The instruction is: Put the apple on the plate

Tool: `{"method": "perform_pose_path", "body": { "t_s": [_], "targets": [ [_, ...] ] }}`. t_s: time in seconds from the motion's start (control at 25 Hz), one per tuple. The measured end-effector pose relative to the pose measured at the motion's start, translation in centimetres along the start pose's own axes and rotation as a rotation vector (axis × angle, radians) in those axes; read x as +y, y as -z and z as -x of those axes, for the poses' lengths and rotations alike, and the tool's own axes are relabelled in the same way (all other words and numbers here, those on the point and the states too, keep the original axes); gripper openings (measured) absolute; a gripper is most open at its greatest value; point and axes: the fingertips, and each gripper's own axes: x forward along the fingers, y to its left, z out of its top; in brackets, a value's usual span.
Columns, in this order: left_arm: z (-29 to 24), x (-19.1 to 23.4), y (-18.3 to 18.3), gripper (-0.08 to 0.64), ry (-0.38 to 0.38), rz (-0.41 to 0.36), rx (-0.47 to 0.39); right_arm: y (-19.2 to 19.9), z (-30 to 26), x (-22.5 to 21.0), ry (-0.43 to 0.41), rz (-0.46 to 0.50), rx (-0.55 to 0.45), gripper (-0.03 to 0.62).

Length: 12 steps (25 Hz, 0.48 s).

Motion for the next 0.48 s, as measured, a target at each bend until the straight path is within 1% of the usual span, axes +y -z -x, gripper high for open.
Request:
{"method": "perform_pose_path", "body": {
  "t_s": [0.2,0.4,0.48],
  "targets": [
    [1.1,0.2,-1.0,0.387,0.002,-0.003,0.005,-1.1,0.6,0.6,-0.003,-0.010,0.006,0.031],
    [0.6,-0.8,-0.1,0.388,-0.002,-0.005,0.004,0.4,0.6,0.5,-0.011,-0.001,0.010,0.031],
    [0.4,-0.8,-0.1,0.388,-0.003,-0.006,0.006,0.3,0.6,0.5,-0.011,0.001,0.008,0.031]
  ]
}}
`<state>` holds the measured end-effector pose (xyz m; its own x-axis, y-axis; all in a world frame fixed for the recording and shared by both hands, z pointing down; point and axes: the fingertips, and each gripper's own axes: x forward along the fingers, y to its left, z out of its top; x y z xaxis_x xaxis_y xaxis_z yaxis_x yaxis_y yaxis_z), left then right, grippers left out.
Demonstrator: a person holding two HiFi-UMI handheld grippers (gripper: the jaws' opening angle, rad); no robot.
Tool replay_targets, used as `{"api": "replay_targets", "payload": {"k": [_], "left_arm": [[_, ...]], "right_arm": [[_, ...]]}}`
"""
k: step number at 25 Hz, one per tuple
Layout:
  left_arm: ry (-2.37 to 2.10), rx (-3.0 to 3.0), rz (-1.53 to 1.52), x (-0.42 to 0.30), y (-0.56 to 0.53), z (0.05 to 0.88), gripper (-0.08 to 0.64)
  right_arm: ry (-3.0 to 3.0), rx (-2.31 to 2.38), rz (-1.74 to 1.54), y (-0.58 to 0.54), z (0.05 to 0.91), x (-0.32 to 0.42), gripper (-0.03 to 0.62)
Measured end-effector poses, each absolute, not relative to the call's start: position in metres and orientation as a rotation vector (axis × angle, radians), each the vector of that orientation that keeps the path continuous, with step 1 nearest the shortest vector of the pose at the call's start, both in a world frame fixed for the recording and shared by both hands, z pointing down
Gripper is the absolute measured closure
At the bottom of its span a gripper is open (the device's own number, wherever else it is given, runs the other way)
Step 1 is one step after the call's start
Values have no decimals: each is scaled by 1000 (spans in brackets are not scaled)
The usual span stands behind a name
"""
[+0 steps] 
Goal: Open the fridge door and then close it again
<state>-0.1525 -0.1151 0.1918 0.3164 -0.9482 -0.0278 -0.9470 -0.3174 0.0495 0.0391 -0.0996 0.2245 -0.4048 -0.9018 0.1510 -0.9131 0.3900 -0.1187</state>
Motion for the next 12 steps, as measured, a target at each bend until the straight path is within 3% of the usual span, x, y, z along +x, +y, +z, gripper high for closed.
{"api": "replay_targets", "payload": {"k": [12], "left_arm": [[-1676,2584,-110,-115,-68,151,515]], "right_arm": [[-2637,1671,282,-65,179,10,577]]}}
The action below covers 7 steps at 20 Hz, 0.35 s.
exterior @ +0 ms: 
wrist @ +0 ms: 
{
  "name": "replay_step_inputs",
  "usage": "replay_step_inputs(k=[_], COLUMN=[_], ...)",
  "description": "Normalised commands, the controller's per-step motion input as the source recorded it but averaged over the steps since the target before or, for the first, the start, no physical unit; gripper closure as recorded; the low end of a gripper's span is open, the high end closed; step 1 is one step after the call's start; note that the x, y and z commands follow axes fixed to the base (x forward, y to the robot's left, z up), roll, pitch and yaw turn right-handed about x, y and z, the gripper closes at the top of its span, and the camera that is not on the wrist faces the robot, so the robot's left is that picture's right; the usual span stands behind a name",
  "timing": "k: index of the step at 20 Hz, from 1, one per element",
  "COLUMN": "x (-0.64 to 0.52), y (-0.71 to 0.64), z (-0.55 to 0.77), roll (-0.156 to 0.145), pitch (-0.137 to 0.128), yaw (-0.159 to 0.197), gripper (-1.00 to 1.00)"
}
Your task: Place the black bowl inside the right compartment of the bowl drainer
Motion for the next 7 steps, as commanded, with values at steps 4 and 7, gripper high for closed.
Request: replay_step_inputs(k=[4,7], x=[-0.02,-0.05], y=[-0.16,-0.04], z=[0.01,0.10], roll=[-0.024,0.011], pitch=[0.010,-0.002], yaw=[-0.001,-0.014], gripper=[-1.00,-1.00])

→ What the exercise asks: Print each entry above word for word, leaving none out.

→ Exercise response:
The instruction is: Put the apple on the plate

Tool: `{"method": "perform_pose_path", "body": { "t_s": [_], "targets": [ [_, ...] ] }}`. t_s: time in seconds from the motion's start (control at 25 Hz), one per tuple. The measured end-effector pose relative to the pose measured at the motion's start, translation in centimetres along the start pose's own axes and rotation as a rotation vector (axis × angle, radians) in those axes; read x as +y, y as -z and z as -x of those axes, for the poses' lengths and rotations alike, and the tool's own axes are relabelled in the same way (all other words and numbers here, those on the point and the states too, keep the original axes); gripper openings (measured) absolute; a gripper is most open at its greatest value; point and axes: the fingertips, and each gripper's own axes: x forward along the fingers, y to its left, z out of its top; in brackets, a value's usual span.
Columns, in this order: left_arm: z (-29 to 24), x (-19.1 to 23.4), y (-18.3 to 18.3), gripper (-0.08 to 0.64), ry (-0.38 to 0.38), rz (-0.41 to 0.36), rx (-0.47 to 0.39); right_arm: y (-19.2 to 19.9), z (-30 to 26), x (-22.5 to 21.0), ry (-0.43 to 0.41), rz (-0.46 to 0.50), rx (-0.55 to 0.45), gripper (-0.03 to 0.62).

Length: 12 steps (25 Hz, 0.48 s).

Motion for the next 0.48 s, as measured, a target at each bend until the straight path is within 1% of the usual span, axes +y -z -x, gripper high for open.
Request:
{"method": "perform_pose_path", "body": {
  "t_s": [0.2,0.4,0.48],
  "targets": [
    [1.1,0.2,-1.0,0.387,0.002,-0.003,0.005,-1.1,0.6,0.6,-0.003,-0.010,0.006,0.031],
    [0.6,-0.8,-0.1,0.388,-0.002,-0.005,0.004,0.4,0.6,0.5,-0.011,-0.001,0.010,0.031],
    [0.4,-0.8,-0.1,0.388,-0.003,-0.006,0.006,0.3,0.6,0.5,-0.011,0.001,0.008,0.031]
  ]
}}
`<state>` holds the measured end-effector pose (xyz m; its own x-axis, y-axis; all in a world frame fixed for the recording and shared by both hands, z pointing down; point and axes: the fingertips, and each gripper's own axes: x forward along the fingers, y to its left, z out of its top; x y z xaxis_x xaxis_y xaxis_z yaxis_x yaxis_y yaxis_z), left then right, grippers left out.
Demonstrator: a person holding two HiFi-UMI handheld grippers (gripper: the jaws' opening angle, rad); no robot.
Tool replay_targets, used as `{"api": "replay_targets", "payload": {"k": [_], "left_arm": [[_, ...]], "right_arm": [[_, ...]]}}`
"""
k: step number at 25 Hz, one per tuple
Layout:
  left_arm: ry (-2.37 to 2.10), rx (-3.0 to 3.0), rz (-1.53 to 1.52), x (-0.42 to 0.30), y (-0.56 to 0.53), z (0.05 to 0.88), gripper (-0.08 to 0.64)
  right_arm: ry (-3.0 to 3.0), rx (-2.31 to 2.38), rz (-1.74 to 1.54), y (-0.58 to 0.54), z (0.05 to 0.91), x (-0.32 to 0.42), gripper (-0.03 to 0.62)
Measured end-effector poses, each absolute, not relative to the call's start: position in metres and orientation as a rotation vector (axis × angle, radians), each the vector of that orientation that keeps the path continuous, with step 1 nearest the shortest vector of the pose at the call's start, both in a world frame fixed for the recording and shared by both hands, z pointing down
Gripper is the absolute measured closure
At the bottom of its span a gripper is open (the device's own number, wherever else it is given, runs the other way)
Step 1 is one step after the call's start
Values have no decimals: each is scaled by 1000 (spans in brackets are not scaled)
The usual span stands behind a name
"""
[+0 steps] 
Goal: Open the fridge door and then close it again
<state>-0.1525 -0.1151 0.1918 0.3164 -0.9482 -0.0278 -0.9470 -0.3174 0.0495 0.0391 -0.0996 0.2245 -0.4048 -0.9018 0.1510 -0.9131 0.3900 -0.1187</state>
Motion for the next 12 steps, as measured, a target at each bend until the straight path is within 3% of the usual span, x, y, z along +x, +y, +z, gripper high for closed.
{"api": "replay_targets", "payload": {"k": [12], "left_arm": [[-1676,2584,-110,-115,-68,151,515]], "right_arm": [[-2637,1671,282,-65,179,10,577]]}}
The action below covers 7 steps at 20 Hz, 0.35 s.
exterior @ +0 ms: 
wrist @ +0 ms: 
{
  "name": "replay_step_inputs",
  "usage": "replay_step_inputs(k=[_], COLUMN=[_], ...)",
  "description": "Normalised commands, the controller's per-step motion input as the source recorded it but averaged over the steps since the target before or, for the first, the start, no physical unit; gripper closure as recorded; the low end of a gripper's span is open, the high end closed; step 1 is one step after the call's start; note that the x, y and z commands follow axes fixed to the base (x forward, y to the robot's left, z up), roll, pitch and yaw turn right-handed about x, y and z, the gripper closes at the top of its span, and the camera that is not on the wrist faces the robot, so the robot's left is that picture's right; the usual span stands behind a name",
  "timing": "k: index of the step at 20 Hz, from 1, one per element",
  "COLUMN": "x (-0.64 to 0.52), y (-0.71 to 0.64), z (-0.55 to 0.77), roll (-0.156 to 0.145), pitch (-0.137 to 0.128), yaw (-0.159 to 0.197), gripper (-1.00 to 1.00)"
}
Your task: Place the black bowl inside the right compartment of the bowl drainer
Motion for the next 7 steps, as commanded, with values at steps 4 and 7, gripper high for closed.
Request: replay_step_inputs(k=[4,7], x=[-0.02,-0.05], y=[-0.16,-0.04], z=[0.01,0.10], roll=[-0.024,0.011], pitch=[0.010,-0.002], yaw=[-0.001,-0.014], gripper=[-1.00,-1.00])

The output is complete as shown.